“IT’S BROCCOLI, DEAR!”
This amusing cartoon from the New Yorker, courtesy of Condé Nast, calls to mind what is happening in local TV measurement. The same old spinach is being served up, and it isn’t much of a change or a benefit.
So what is happening with the green vegetable of local TV measurement?
The sample currency in the marketplace – which I will akin to Robert E. Lee when talking of the Union Army, and refer to them as “those sample people”- is talking about increasing the household sample size by a factor of four in selected markets by including set-top boxes. “Those sample people” are claiming they’re responding to the presence of huge instability in their numbers. But how much will this really help?
Rentrak’s stability will still be three times greater.
There will still be no ability to report on the cars people drive or the products they use – what Rentrak calls Advanced Demographics.
Rentrak measures more than 20 million TVs. When you translate this into a local market and net it into homes (the standard unit of measure), Rentrak has an average of around 40,000 homes in a market. “Those sample people” have around 400 – if we are generous and include both the national and local services. In a few markets, “the sample people” have announced they will move to 1,600 homes versus Rentrak’s average of 40,000 homes.
What does this look like in terms of simple “bounce” around the numbers? By “bounce,” I mean a statistical measure of two standard errors of 95% around a ratings estimate, or in English, the range in which the actual rating might be reported. The higher the range, the more likely reported ratings will bounce all over the place and advertisers just buy wrong. The chart below shows the ratings bounce in the vertical axis for July 11 for the top 500 programs from St. Louis in the horizontal axis from a high of 10.44 on the left, to a low of .33 on the right, using the average footprints of the two services and a simple standard error calculation.

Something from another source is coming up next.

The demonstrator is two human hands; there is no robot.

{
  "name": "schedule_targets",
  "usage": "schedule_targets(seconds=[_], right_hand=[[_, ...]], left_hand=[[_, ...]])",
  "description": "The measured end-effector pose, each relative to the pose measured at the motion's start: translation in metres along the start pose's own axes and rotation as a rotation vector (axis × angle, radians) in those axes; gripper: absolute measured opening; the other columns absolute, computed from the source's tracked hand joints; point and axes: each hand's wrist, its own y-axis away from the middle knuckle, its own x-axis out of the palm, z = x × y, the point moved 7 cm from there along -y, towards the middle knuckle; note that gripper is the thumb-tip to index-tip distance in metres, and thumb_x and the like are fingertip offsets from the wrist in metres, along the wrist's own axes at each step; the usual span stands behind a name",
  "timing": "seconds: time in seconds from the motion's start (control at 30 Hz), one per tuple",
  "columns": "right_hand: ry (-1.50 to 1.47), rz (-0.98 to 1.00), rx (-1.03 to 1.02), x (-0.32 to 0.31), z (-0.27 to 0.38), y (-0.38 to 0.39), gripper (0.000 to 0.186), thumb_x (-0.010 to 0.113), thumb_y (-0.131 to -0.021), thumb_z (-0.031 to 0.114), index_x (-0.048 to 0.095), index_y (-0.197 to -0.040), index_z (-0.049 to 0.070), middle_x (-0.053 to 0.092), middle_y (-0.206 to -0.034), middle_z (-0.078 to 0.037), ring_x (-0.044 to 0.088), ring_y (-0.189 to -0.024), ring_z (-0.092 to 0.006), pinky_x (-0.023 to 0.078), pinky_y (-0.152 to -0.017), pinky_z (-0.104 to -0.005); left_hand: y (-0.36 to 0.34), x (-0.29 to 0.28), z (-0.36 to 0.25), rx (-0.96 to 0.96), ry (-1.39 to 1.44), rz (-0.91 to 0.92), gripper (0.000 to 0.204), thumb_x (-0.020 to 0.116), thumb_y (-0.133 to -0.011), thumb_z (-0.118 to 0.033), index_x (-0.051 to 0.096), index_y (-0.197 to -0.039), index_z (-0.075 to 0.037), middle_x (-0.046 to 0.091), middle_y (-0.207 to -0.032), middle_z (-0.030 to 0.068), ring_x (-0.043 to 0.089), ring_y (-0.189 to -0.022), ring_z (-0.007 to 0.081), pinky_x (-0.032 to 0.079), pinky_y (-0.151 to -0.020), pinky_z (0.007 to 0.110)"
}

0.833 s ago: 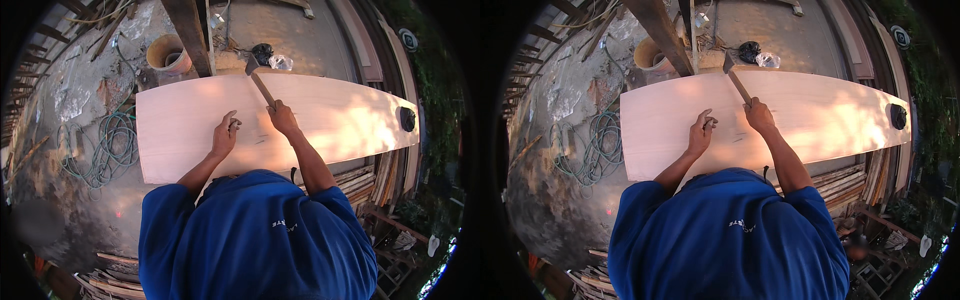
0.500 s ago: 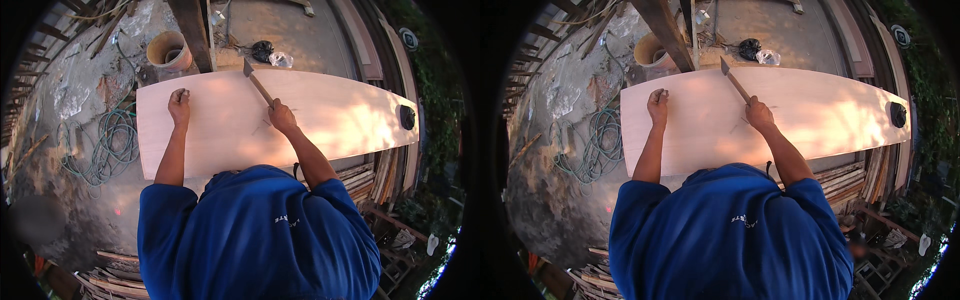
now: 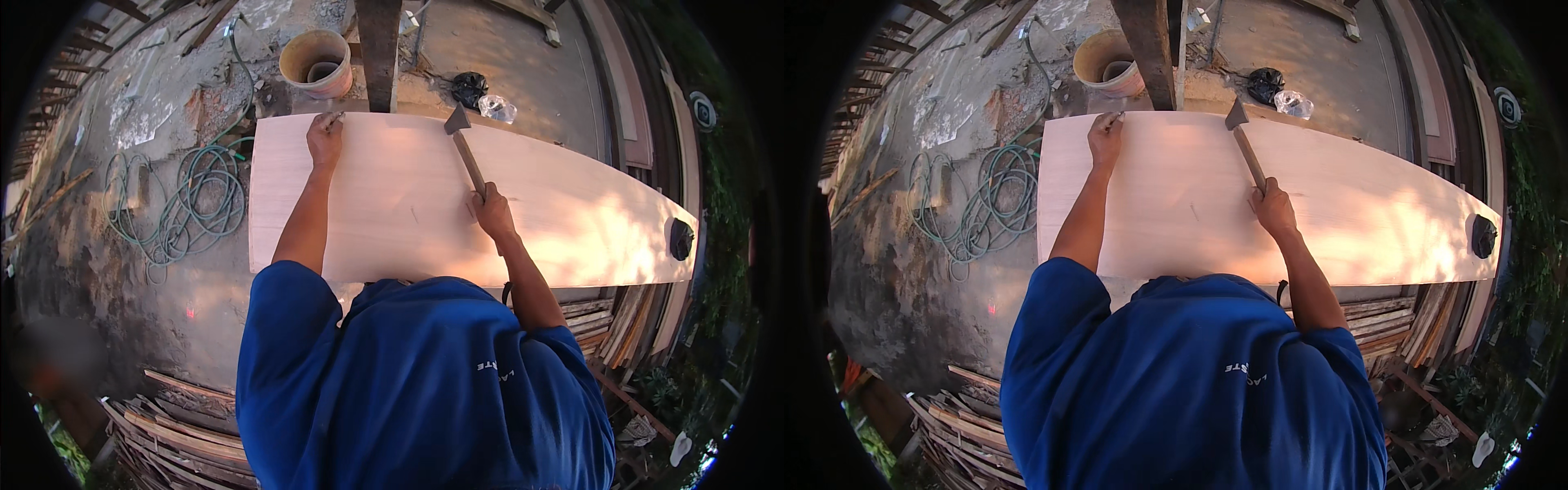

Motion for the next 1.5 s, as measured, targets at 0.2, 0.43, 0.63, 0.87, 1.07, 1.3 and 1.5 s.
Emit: schedule_targets(seconds=[0.2,0.43,0.63,0.87,1.07,1.3,1.5], right_hand=[[-0.203,0.067,-0.006,-0.013,0.045,0.013,0.033,0.065,-0.102,0.030,0.057,-0.107,-0.001,0.068,-0.079,-0.027,0.070,-0.074,-0.0435,0.051,-0.067,-0.0534],[-0.195,0.096,-0.243,-0.031,0.153,0.013,0.033,0.063,-0.105,0.031,0.055,-0.107,-0.001,0.067,-0.078,-0.027,0.067,-0.070,-0.0460,0.051,-0.065,-0.0544],[-0.025,-0.043,-0.394,-0.013,0.206,-0.010,0.033,0.059,-0.106,0.032,0.050,-0.111,0.001,0.070,-0.083,-0.026,0.069,-0.074,-0.0473,0.054,-0.068,-0.0562],[0.087,0.074,-0.301,0.003,0.190,-0.027,0.033,0.058,-0.106,0.032,0.049,-0.114,0.002,0.072,-0.088,-0.026,0.070,-0.079,-0.0479,0.054,-0.072,-0.0587],[-0.255,-0.259,-0.546,-0.024,0.220,-0.005,0.032,0.060,-0.105,0.030,0.048,-0.115,0.002,0.072,-0.090,-0.026,0.070,-0.073,-0.0466,0.055,-0.064,-0.0553],[0.130,0.065,-0.341,0.015,0.184,-0.031,0.033,0.063,-0.103,0.030,0.049,-0.115,0.002,0.071,-0.085,-0.028,0.070,-0.074,-0.0472,0.056,-0.065,-0.0552],[-0.055,-0.161,-0.435,0.021,0.172,-0.030,0.031,0.064,-0.103,0.027,0.049,-0.115,0.003,0.071,-0.084,-0.027,0.070,-0.076,-0.0488,0.055,-0.067,-0.0573]], left_hand=[[0.007,0.014,-0.010,0.053,-0.127,-0.049,0.022,0.076,-0.091,-0.022,0.082,-0.106,-0.008,0.080,-0.104,0.0135,0.074,-0.101,0.0307,0.056,-0.093,0.039],[0.010,0.015,-0.013,0.152,-0.272,-0.085,0.022,0.076,-0.091,-0.030,0.084,-0.106,-0.016,0.080,-0.110,0.0035,0.068,-0.111,0.0240,0.045,-0.101,0.043],[0.010,0.019,-0.020,0.183,-0.395,-0.037,0.022,0.074,-0.091,-0.028,0.083,-0.109,-0.018,0.079,-0.115,-0.0001,0.065,-0.117,0.0224,0.041,-0.103,0.045],[0.013,0.017,-0.024,0.136,-0.424,0.038,0.027,0.068,-0.090,-0.022,0.081,-0.113,-0.018,0.077,-0.120,0.0012,0.062,-0.120,0.0240,0.042,-0.103,0.045],[0.010,-0.001,-0.003,0.147,0.191,-0.232,0.054,0.055,-0.091,-0.009,0.059,-0.144,-0.001,0.059,-0.146,0.0197,0.056,-0.133,0.0323,0.039,-0.116,0.043],[-0.004,-0.016,0.013,-0.046,0.477,-0.256,0.052,0.048,-0.100,-0.010,0.052,-0.149,0.005,0.055,-0.151,0.0179,0.050,-0.141,0.0267,0.037,-0.120,0.037],[0.002,-0.007,0.014,-0.027,0.480,-0.261,0.048,0.049,-0.101,-0.009,0.054,-0.146,0.006,0.059,-0.145,0.0174,0.056,-0.135,0.0256,0.040,-0.117,0.036]])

Rentrak is the green line and “those sample people” are the red line. “The sample people’s” bounce is over 25% (30.3%) at the top-rated shows and at 170% for the lowest-rated programs. Rentrak’s bounce is 4.3% for the top-rated shows and 24% for the lowest-rated shows.
If “those sample people” do increase their footprint to 1,600 homes, their expected bounce is still quite large, at 15% for the top-rated shows, and 70% for the lowest-rated shows. The numbers are graphed below and compared to Rentrak, where stability is still much greater, at a factor of three.
So while there may be some improvement with incorporating what “the sample people” are proposing to do somewhere in the future, they won’t have changed spinach to broccoli. Their numbers will still be highly unstable. Period!
Having 1,600 homes in a market will also not be enough for “those sample people” to report on the cars consumers drive and relate them to TV usage. There just won’t be enough sample to have stable enough numbers – when one intersects product purchase information with ratings, the cells will just be too small for reliability. Given an average monthly purchase incidence of 1% for all cars (according to Polk), even at the high-end of ratings, only .10 of 1% of the population would both be watching the high-rated shows and buying a new car, or 1.6 homes in those people’s proposed footprint¾not enough to report from “those sample people.”
So it sure appears that “those sample people” won’t be giving that much more stability in local markets. They still won’t be able to report on the cars people drive.
Using Rentrak – the “Census Currency” – is the only way to know you are getting broccoli. Otherwise, “I say it’s spinach, and I say to hell with it!”
In case you don’t know, I am Bruce Goerlich, Chief Research Officer at Rentrak, the global standard in movie measurement and your TV Everywhere measurement and research company. I have been in the research end of the marketing business for more than 30 years primarily on the ad agency side, with my last stint prior to Rentrak in the role of President, Strategic Resources Zenith Optimedia North America. Somewhere along the way I morphed from young Turk to old fogey. Now that I have grey hair and am horizontally-challenged, I can speak with some authority on advertising and research issues – which I will do from time-to-time on this blog.